═══ MATERIALS PROVIDED
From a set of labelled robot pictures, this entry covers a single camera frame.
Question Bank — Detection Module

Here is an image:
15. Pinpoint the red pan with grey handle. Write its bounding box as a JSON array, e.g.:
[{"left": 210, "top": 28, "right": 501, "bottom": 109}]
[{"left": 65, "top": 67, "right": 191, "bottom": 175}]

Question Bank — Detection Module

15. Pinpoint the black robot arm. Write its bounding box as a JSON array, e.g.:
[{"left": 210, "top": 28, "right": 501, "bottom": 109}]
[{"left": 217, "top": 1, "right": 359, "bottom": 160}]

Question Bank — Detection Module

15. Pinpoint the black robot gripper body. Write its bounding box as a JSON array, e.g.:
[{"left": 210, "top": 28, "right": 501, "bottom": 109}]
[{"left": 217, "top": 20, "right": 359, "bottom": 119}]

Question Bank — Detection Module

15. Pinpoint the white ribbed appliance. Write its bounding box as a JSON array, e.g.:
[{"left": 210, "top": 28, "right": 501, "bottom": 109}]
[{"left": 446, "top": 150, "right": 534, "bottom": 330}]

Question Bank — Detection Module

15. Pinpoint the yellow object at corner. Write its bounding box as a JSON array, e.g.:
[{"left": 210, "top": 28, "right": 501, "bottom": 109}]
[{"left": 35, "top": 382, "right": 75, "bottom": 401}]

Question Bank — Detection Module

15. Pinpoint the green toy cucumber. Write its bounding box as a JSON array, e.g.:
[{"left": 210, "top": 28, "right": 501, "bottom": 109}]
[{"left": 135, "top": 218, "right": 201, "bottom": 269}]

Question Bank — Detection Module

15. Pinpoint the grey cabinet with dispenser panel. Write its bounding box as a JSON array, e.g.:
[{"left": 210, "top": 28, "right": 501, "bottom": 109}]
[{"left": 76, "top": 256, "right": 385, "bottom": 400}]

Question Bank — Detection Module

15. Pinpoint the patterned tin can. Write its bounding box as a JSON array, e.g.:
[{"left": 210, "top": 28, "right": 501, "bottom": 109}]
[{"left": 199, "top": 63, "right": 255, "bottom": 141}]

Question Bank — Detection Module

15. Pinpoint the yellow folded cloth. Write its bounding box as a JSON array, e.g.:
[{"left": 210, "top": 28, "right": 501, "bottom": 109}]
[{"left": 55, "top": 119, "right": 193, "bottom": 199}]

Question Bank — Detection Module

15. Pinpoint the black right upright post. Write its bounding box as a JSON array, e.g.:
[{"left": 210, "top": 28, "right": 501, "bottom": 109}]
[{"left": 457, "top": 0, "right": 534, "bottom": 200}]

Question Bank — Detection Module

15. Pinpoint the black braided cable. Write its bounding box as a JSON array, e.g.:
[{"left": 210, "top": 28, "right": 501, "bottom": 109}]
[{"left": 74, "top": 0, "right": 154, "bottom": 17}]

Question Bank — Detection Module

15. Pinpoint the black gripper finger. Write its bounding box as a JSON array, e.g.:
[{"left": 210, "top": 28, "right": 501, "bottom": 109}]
══════
WORK ITEM
Each line of the entries where the string "yellow" occurs should be shown.

ANSWER SPACE
15. Pinpoint the yellow object at corner. Write its bounding box as a JSON array, e.g.:
15. Pinpoint the yellow folded cloth. Write its bounding box as a JSON array, e.g.:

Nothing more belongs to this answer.